Triviales par contre les réflexions d’Aïrolo sur les amoureux
 
Le coeur  a ses bonheurs, l’estomac ses misères,
Et c’est une bataille entre ces deux viscères.
Lequel l’emportera? L’estomac.
 
Et franchement vulgaires ses pensées exprimées en « franglais » (et oui, déjà!)  devant la belle Janet endormi pour qui il éprouve du désir  :
 
J’en suis incandescent.- que n’ai-je
le droit d’offrir un kiss à ce biceps de neige.
 
Toujours ce fameux mélange des styles qui réclame du comédien incarnant Aïrolo d’avoir à la fois un tempérament comique, une certaine truculence et un penchant vers le lyrisme, une manière d’exprimer la nostalgie assortie d’une gaité un peu triste, un équilibre léger et subtil entre deux extrêmes. Une pièce qui demande donc une remarquable interprétation. Quant à la scénographie, j'ai pu voir en faisant des recherches dans le net combien cette pièce avait donné lieu à de très belles créations et décors variés.

 

 LECTURES COMMUNES RAPPEL

Pour le 20 Octobre 2016 :  Lettres de Juliette Drouet ou biographie de Henri Troyat :  Juliette Drouet  OU Juliette Drouet : Mon grand petit homme, mille et une lettres d'amour (Gallimard) OU  tout autre livre de correspondance entre Drouet-Hugo
Miriam, Margotte, Claudialucia

Pour le  20 Novembre 2016 :  BIOGRAPHIE DE VICTOR HUGO  : Un été avec Hugo de Laura El Makki (Equateurs/ Parallèles) OU Victor Hugo de Sandrine Filipetti (livre de poche) Ou Olympio ou la vie de Victor Hugo de Maurois. Bref! une biographie de Hugo au choix.

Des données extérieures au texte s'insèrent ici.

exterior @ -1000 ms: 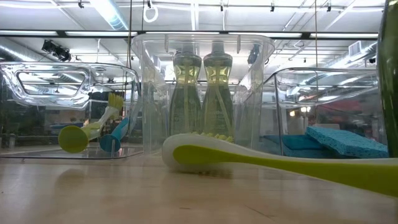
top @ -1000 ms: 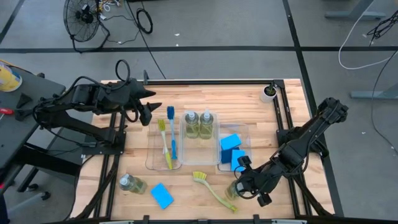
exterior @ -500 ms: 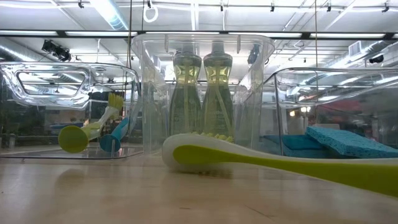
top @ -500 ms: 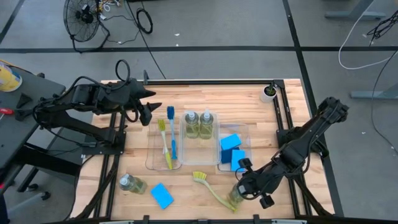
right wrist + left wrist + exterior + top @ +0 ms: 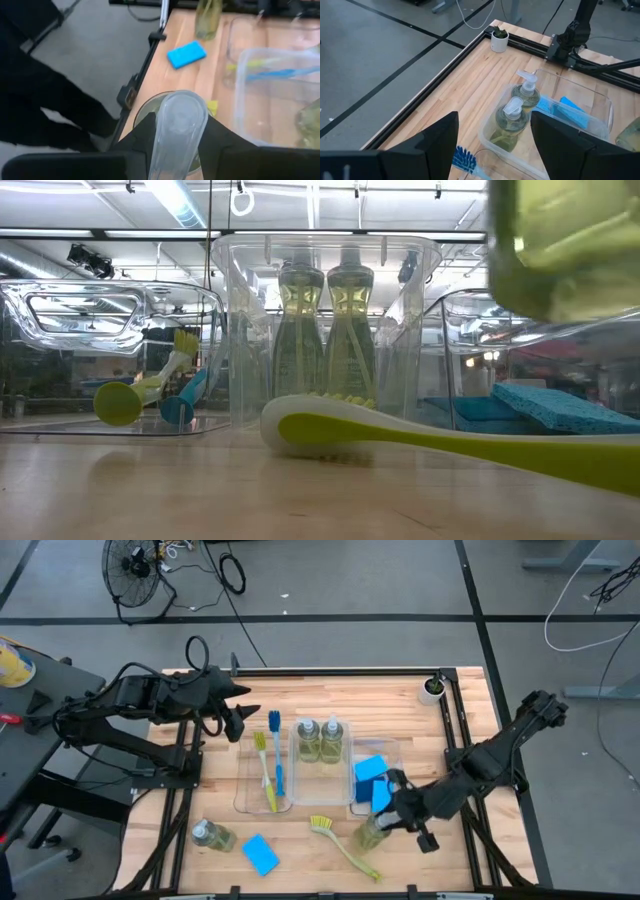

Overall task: Pick & Place Kitchen Sink Supplies
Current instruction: Put the transparent dishwashing liquid dispenser into the middle transparent bin

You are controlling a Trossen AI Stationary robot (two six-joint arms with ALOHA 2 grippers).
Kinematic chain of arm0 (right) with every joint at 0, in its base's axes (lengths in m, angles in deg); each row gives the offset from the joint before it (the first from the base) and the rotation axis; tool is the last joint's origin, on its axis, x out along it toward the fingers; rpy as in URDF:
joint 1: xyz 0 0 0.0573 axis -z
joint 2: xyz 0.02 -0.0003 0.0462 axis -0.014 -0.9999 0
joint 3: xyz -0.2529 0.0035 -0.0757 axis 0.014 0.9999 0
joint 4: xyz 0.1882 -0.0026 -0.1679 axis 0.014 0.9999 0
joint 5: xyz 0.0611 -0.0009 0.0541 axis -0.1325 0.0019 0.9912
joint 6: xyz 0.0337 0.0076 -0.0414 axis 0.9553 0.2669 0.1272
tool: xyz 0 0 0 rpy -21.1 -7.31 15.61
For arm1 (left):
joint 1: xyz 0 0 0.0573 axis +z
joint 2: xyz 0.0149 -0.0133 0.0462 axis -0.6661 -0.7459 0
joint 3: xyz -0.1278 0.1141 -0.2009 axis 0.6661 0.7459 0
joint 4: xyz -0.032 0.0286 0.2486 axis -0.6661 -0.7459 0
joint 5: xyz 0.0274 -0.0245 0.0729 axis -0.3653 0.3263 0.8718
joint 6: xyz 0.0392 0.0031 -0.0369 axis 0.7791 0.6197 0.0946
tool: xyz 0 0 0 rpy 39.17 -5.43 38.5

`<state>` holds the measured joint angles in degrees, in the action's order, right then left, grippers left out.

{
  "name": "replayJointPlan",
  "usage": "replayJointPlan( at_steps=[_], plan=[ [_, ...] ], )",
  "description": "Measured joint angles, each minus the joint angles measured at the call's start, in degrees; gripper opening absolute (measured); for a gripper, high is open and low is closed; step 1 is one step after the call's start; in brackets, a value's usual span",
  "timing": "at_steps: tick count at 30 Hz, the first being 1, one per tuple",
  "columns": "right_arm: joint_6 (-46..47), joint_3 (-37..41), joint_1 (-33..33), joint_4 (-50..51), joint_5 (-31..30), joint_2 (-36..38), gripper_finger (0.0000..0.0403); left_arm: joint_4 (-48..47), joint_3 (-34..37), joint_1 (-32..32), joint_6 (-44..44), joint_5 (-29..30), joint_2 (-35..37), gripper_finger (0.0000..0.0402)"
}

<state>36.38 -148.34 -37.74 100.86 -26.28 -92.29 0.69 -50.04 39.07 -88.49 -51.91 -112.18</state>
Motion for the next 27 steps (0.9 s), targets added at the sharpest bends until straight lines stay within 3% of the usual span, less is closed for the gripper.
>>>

Miriam, Nathalie, Claudialucia, Eimelle (?), Margotte

LECTURES COMMUNES : AUTRES PROPOSITIONS

Je propose de continuer notre exploration du Théâtre en Liberté (livre de poche Folio Gallimard) dans le cadre du challenge Victor Hugo, du challenge romantique et aussi du Challenge Tous en Scène d'Eimelle pour la fin 2016 et  l'année  2017 : en alternant drames et comédies

Pour le 20 Décembre : un drame : Torquemada

Margotte,  Miriam, Nathalie, claudialucia,

Je proposerai plus tard le tableau  les lectures à partir de janvier 2017.